The Republican Presidential Primary Is a Race for Second Place



But the near term seems less cloudy. Even with a spate of press coverage and a bounce in the polls, it’s simply not plausible to suggest that Ramaswamy is poised to knock Donald Trump off his perch—particularly given the fact that he reached this particular height of notoriety by effusively praising the former president. Indeed, FiveThirtyEight’s aggregate poll still has him with a shade under 10 percent of the popular vote, a full five points behind the plummeting DeSantis. But Ramaswamy is mounting a solid challenge for what is, and has been, the only other thing at stake in this Republican primary: Finishing a distant second to Donald Trump. Trump, to be fair, has taken a hit in the wake of his fourth arrest in five months. But nearly 50 percent of GOP primary voters are backing him, per the same poll. 

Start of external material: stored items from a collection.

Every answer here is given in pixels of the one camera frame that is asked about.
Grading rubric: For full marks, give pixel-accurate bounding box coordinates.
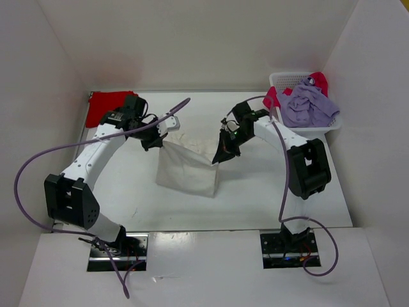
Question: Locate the white t shirt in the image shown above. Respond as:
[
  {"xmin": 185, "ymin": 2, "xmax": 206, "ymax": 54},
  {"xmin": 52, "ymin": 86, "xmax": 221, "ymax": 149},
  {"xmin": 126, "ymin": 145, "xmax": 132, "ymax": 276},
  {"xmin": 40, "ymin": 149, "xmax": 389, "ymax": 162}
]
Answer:
[{"xmin": 155, "ymin": 133, "xmax": 219, "ymax": 198}]

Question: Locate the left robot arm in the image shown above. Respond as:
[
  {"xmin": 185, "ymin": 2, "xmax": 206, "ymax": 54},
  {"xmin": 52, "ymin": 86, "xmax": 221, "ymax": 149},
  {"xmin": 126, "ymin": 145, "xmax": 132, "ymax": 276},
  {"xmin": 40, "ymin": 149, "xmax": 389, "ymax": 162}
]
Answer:
[{"xmin": 44, "ymin": 95, "xmax": 164, "ymax": 256}]

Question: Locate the lavender t shirt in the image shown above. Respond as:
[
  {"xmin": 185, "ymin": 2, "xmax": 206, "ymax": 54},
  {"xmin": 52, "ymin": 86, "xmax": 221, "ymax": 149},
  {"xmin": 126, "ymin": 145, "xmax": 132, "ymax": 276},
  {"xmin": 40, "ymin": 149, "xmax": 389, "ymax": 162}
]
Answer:
[{"xmin": 277, "ymin": 77, "xmax": 340, "ymax": 128}]

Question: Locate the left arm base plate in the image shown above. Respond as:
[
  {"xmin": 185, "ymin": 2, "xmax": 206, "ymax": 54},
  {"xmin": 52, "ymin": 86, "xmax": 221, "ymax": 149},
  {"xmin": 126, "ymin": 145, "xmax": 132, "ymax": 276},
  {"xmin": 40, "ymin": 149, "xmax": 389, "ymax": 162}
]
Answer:
[{"xmin": 87, "ymin": 232, "xmax": 149, "ymax": 272}]

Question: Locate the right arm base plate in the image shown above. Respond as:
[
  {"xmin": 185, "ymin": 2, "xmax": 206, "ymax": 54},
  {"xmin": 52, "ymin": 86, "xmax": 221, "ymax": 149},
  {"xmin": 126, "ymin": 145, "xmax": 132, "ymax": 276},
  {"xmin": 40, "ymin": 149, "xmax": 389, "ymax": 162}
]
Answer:
[{"xmin": 259, "ymin": 230, "xmax": 321, "ymax": 269}]

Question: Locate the white laundry basket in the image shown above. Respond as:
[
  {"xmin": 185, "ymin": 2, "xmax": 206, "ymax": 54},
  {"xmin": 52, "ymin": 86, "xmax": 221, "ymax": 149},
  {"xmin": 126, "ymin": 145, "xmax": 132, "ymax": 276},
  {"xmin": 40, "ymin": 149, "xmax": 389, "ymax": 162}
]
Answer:
[{"xmin": 265, "ymin": 72, "xmax": 342, "ymax": 135}]

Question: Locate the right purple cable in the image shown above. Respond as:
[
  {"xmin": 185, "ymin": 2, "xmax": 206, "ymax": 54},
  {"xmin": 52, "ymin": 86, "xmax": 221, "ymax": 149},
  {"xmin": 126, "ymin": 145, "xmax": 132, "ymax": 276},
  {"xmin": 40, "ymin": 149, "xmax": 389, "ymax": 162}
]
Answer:
[{"xmin": 225, "ymin": 95, "xmax": 341, "ymax": 278}]

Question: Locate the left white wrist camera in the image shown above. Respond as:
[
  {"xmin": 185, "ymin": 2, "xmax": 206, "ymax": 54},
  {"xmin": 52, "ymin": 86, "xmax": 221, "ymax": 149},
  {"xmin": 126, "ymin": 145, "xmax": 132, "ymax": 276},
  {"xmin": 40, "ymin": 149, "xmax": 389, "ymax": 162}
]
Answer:
[{"xmin": 157, "ymin": 114, "xmax": 180, "ymax": 137}]

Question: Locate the red t shirt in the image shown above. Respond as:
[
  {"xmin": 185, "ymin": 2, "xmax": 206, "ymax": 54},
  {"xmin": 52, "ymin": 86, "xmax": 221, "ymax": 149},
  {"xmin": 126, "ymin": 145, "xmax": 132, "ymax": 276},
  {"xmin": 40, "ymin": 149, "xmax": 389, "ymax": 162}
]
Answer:
[{"xmin": 85, "ymin": 91, "xmax": 138, "ymax": 129}]

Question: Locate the purple cable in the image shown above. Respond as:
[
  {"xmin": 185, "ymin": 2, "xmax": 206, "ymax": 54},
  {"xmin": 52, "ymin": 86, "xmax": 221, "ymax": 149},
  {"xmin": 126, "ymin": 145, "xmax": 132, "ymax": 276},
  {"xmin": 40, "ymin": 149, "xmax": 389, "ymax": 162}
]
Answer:
[
  {"xmin": 225, "ymin": 95, "xmax": 341, "ymax": 278},
  {"xmin": 13, "ymin": 97, "xmax": 192, "ymax": 299}
]

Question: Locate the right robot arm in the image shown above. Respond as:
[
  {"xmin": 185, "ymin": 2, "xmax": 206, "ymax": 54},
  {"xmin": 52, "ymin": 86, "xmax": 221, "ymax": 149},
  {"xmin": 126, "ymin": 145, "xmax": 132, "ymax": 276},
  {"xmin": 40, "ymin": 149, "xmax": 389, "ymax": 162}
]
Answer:
[{"xmin": 212, "ymin": 102, "xmax": 332, "ymax": 251}]

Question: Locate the pink t shirt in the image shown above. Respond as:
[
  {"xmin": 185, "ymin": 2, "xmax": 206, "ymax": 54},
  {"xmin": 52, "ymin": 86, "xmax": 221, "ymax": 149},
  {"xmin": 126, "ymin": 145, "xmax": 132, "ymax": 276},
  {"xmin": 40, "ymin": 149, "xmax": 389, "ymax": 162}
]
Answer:
[{"xmin": 263, "ymin": 72, "xmax": 329, "ymax": 109}]

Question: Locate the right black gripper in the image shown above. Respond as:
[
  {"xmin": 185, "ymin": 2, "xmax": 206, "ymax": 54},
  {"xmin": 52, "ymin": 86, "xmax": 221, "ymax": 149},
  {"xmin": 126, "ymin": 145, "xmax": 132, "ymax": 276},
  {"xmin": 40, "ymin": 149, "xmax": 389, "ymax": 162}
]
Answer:
[{"xmin": 213, "ymin": 127, "xmax": 254, "ymax": 165}]

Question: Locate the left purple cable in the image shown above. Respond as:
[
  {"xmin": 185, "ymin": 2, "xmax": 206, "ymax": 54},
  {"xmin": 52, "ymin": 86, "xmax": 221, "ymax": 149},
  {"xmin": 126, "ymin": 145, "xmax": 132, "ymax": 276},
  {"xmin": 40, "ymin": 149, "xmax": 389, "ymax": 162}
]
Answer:
[{"xmin": 13, "ymin": 97, "xmax": 192, "ymax": 299}]

The state of play in the Republican primary as we head into the fall is one of inertia. Theoretically, things could soon heat up. Candidates will visit early primary states more and more; there will be further debates. But for now, there is no sign that a competitive primary might break out. Trump’s lead is vast; multiple arrests have hardly hurt him with the Republican base. Skipping the first debate looks for all the world to have been the smart play. And media coverage hasn’t fomented much movement in the polls; Ramaswamy is thus far not getting a surge, much like the months-long anointment of DeSantis failed to yield a true contender. What’s going to change between now and four months from now? 

The answer, at the moment, is “not much.” But the pressure to make the race seem competitive and to anoint various challengers as threats to Trump will remain a going concern of a political media that needs something to talk about over the long haul toward the inevitable. To be charitable, there was a moment when DeSantis did seem like he might snatch Trump’s crown; when he was running more or less neck-and-neck with the former president, riding momentum from a resounding reelection victory in a midterm election cycle in which Trump was an albatross for the GOP. But a series of missteps, combined with increased scrutiny and the growing awareness of what Ron DeSantis was actually like (awkward, weird, off-putting, robotic) sent his nascent candidacy spiraling the same direction of Wisconsin Governor Scott Walker’s 2016 effort.